Viet Nam News
HCM CITY — FinTech helps small- and medium-sized enterprises (SMEs) in emerging markets like Việt Nam participate in supply chain finance, spurring company growth, speakers said at an APEC conference on supply chain finance held yesterday in HCM City.
Marcel Reymond, head of cooperation of the Embassy of Switzerland’s State Secretariat for Economic Affairs, said: “FinTech (financial technology that provides financial services through useful technologies) offers potential to elevate growth, deepen financial services and create trust among business partners.”
“For emerging markets, the importance of FinTech in trade and financial services at the global level is undeniable,” he added.
Reymond noted that low labour costs had successfully attracted FDI in Việt Nam but were no longer the driver of growth.
Sustaining growth at advanced stages of development demands a new model based on improved productivity, according to him.
“We are certain that supply chain finance offers effective solutions for local business entities to successfully link up to global supply chains,” he told Việt Nam News on the sidelines of the conference on supply chain finance.
“Yet it is critically important to engage a range of stakeholders to develop supply chain finance in Việt Nam,” he said. “Only with a joint effort among SMEs, financial institutions and services providers, as well as regulators, will we be successful.”
Nguyễn Hoa Cương, deputy general director of the Agency for Enterprise Development under the Ministry of Planning and Investment, said that SMEs would continue to play a major role in the country’s resilient economy.
“Promoting SME development is critical for inclusive economic growth,” he said, adding that lack of access to finance was a key challenge facing SME growth.
Supply chain finance solutions
Vương Thị Huyền, deputy CEO of Việt Nam International Bank, told Việt Nam News: “Given the diverse nature of SMEs, there is no one-size-fits-all solution for SME finance” and that finance for local SMEs mainly came from local banks at a high interest rate, making the sources more difficult to obtain.
In addition, most financial reports submitted by SMEs did not show the reality of their business operations (the revenue and profits were much lower than reality).
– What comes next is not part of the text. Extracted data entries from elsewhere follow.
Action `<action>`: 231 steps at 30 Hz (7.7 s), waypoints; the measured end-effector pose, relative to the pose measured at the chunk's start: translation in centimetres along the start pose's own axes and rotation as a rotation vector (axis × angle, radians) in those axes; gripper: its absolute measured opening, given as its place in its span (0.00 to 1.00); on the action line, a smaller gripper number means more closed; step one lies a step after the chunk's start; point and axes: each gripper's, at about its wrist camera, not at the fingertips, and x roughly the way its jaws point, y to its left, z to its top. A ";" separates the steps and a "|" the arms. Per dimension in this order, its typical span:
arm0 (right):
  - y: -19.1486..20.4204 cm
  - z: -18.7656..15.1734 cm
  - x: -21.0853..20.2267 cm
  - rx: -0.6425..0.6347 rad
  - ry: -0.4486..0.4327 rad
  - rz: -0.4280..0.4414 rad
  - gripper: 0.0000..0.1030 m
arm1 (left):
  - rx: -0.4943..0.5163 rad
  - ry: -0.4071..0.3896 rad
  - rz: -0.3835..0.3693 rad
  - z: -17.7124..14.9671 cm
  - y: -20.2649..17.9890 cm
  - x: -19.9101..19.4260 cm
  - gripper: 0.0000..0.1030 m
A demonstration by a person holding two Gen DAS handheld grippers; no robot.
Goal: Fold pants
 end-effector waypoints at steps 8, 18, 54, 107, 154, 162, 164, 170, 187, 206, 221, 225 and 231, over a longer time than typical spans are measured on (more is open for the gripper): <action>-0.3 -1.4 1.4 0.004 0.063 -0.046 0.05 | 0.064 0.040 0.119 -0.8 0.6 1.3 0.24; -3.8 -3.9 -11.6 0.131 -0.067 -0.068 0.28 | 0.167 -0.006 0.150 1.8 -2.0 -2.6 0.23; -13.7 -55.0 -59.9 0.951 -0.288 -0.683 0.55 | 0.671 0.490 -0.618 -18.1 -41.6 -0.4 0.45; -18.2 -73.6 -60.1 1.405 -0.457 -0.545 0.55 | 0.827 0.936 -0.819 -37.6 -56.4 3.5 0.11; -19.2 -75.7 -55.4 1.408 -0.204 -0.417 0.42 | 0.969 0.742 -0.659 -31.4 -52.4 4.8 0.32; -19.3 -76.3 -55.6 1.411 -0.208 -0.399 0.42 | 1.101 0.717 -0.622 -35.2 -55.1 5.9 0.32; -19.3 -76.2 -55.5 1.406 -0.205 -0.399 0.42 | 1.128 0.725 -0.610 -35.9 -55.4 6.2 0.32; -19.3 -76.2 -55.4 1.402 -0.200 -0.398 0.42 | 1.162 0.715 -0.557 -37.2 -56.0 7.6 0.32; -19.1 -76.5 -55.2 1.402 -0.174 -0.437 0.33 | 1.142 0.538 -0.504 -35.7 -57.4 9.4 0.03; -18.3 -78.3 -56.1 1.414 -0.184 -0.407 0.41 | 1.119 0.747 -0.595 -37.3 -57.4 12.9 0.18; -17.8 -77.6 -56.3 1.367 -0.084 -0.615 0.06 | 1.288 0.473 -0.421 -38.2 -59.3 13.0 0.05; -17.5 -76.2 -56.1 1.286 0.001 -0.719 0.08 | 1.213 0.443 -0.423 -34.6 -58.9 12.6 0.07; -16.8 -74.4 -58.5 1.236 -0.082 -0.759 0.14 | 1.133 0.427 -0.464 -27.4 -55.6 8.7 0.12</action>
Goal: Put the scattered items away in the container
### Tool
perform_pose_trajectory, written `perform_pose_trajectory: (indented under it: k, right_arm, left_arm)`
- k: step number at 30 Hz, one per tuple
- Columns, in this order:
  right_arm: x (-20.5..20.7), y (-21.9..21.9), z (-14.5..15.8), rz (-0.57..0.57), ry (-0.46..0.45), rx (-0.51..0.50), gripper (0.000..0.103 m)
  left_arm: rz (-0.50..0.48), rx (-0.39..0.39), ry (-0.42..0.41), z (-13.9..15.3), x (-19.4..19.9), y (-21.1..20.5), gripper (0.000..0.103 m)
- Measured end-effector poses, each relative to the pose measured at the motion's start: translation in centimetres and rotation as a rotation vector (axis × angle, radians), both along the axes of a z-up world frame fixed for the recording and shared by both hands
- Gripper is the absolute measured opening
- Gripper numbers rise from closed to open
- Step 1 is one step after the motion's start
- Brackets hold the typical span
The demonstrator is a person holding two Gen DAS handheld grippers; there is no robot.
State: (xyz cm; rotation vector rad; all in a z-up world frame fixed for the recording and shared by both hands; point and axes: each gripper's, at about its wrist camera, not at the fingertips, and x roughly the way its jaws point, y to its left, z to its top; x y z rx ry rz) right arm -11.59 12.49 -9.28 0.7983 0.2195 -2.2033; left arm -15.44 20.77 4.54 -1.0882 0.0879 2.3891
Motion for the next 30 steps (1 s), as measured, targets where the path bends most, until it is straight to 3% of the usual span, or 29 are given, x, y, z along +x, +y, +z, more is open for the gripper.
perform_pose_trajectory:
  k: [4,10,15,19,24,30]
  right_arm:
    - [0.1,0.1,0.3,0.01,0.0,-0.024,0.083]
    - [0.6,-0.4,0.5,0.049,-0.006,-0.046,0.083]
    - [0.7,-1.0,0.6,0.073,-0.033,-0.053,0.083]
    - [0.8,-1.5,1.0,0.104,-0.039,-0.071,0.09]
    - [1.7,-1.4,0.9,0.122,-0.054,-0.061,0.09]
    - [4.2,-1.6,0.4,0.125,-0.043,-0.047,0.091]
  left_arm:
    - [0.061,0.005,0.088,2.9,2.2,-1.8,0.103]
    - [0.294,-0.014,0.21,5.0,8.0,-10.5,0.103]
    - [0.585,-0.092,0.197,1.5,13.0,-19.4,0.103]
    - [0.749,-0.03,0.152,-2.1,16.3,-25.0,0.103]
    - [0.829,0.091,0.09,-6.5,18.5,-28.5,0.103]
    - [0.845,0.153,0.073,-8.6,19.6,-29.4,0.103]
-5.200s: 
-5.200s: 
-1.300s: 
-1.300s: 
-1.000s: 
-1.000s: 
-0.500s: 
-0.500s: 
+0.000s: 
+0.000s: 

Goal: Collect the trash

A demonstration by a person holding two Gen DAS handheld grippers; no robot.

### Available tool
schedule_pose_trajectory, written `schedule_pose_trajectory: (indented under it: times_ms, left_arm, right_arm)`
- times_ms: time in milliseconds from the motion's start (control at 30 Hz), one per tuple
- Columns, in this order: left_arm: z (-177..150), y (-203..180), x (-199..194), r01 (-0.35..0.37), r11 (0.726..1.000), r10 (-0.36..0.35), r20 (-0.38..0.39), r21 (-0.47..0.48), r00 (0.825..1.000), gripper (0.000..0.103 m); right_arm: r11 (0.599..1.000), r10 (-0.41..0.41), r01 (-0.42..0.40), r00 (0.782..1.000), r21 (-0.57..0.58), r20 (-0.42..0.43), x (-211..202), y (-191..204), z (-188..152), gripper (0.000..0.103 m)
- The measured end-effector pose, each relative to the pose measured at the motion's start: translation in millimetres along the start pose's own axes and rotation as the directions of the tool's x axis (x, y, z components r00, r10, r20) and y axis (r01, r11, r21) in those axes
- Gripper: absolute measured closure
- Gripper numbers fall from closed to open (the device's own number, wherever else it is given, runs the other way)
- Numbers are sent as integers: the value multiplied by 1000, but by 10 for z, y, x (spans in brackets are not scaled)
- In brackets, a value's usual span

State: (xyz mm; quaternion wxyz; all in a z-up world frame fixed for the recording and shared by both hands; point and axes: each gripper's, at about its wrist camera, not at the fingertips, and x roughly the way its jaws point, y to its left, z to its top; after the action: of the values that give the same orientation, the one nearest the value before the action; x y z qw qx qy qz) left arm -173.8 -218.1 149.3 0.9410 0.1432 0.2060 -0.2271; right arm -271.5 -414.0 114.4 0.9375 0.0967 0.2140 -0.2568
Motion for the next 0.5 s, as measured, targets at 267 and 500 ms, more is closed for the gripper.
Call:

And as a result, banks could not give them loans.
Huyền explained that most SMEs still used cash transactions instead of banking services, and to avoid taxes, lowered the figures in their financial reports.
A World Bank Enterprises Survey conducted in 2015 found that about 57 per cent of SMEs did not have access to loans from formal financial institutions. In reality, the ratio could be between 65 and 72 per cent.
SMEs in most emerging markets lack access to credit and liquidity because the credit risk of such businesses is difficult to assess and their working capital needs are unpredictable, according to a World Bank report.
In most countries, SMEs operate primarily in the retail and wholesale trade segments, and banks have generally not done enough to finance their domestic or international trade operations, especially open account transactions.
Supply chain finance structures offer an alternative solution to finance the trade flows of these enterprises, with benefits for all stakeholders, including large enterprises, their SME trading counterparts, and financial institutions, the World Bank report says.
Supply chain finance is a partnership solution between the buyer (mostly multinationals) and a commercial bank, which allows suppliers (mostly SMEs) to join a programme to sell their receivables to the bank which is delivered to and accepted by the buyer.
This financial structure is an ideal solution that leads to twin advantages: it reduces the average day sales outstanding (DSO) of the supplier, and increases the day pay outstanding (DPO) of the buyer.
SMEs account for 97 per cent of all enterprises and employ more than half of the workforce across APEC economies. They account for 20 - 50 per cent of GDP in most APEC economies.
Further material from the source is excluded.